An exponential increase in liver disease is driving a critical shortage of donor livers for patient transplant. In the UK alone, 58 people died in 2019 while waiting for a donor organ. A solution is sought in the form of tissue-engineered devices which support the survival and function of primary human hepatocytes. Previous work has shown that biofunctionalization of electrospun scaffolds influences hepatocytes. This study assesses the impact of drug-derived ECM on primary human hepatocytes (PHHs); a gold standard research resource.
Hepatocytes seeded onto electrospun PLA scaffolds were subjected to drug treatment using histone deacetylase inhibitors. These cells were stripped from the scaffolds to leave behind their ECM. The resulting ECM-PLA scaffolds were seeded with PHHs and cultured for 24/72/120 hours.

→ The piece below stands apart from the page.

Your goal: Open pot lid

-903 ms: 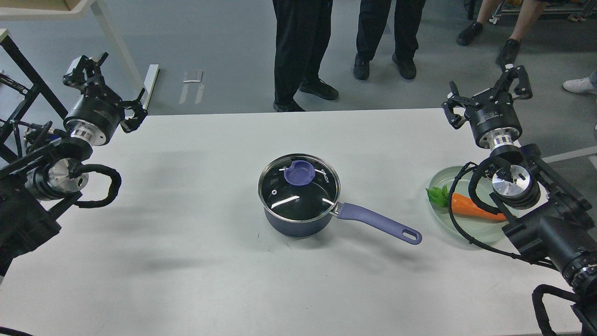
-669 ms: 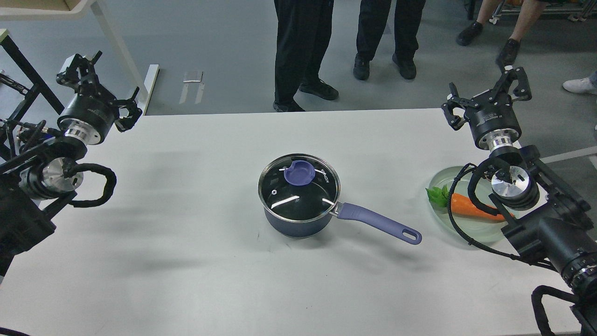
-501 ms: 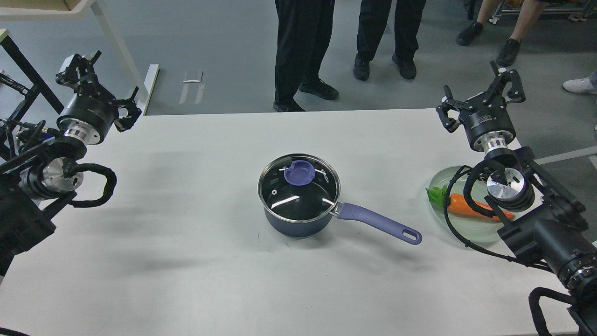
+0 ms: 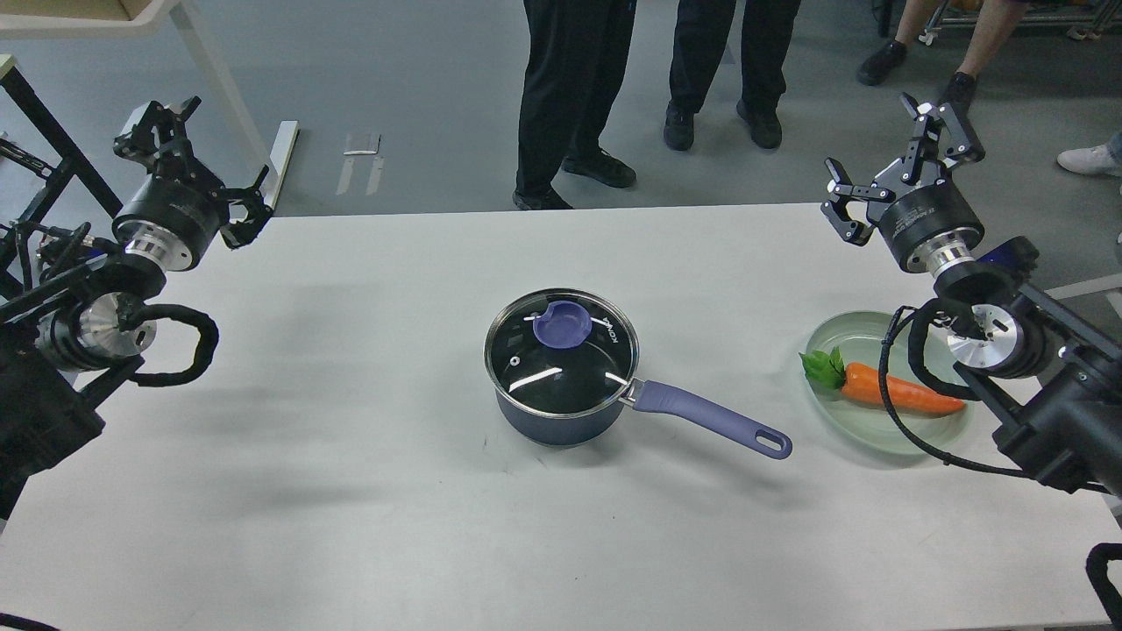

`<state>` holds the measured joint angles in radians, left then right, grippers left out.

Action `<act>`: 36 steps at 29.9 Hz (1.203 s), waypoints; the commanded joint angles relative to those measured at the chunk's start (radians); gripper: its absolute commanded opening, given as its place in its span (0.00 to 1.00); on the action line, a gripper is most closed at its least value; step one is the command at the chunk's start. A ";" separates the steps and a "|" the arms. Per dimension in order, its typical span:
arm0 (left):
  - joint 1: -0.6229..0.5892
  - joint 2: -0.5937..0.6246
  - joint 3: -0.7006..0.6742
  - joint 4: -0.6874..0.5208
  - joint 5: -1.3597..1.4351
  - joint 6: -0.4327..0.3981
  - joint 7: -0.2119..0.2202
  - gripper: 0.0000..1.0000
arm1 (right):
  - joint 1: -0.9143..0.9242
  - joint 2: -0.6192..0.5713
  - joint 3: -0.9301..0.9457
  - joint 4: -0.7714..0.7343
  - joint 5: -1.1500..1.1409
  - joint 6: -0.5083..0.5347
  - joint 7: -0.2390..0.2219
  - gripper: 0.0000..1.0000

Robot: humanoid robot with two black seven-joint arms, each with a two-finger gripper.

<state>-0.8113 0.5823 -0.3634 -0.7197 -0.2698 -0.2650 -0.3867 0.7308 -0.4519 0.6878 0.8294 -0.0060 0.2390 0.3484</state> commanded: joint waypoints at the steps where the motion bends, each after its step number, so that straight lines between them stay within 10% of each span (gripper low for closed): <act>1: -0.003 0.001 -0.005 -0.001 0.000 0.000 0.005 0.99 | 0.053 -0.086 -0.114 0.060 -0.006 -0.010 0.000 1.00; 12: 0.000 0.004 0.006 -0.001 0.000 0.001 -0.003 0.99 | 0.292 -0.306 -0.486 0.358 -0.395 -0.070 0.000 1.00; 36: -0.003 0.034 0.008 -0.003 0.000 -0.040 0.002 0.99 | 0.786 -0.153 -1.264 0.568 -1.304 -0.081 0.004 0.98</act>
<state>-0.8145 0.6156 -0.3562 -0.7225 -0.2692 -0.2960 -0.3849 1.5067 -0.6453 -0.5123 1.3953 -1.2104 0.1583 0.3519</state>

Scanning electron microscopy (SEM), mechanical and biochemical quantification, histology, and gene expression analyses were performed on the scaffolds.
Results demonstrate PHHs are significantly influenced by the drug derived ECM:PLA scaffolds, with alterations in albumin production and gene expression demonstrated.
Creating multidimensional scaffolds like these provides a method of creating tailored environments for liver bioengineering and the investigation of cell matrix interactions and is a step on the path to providing lab grown organoids for patient transplant.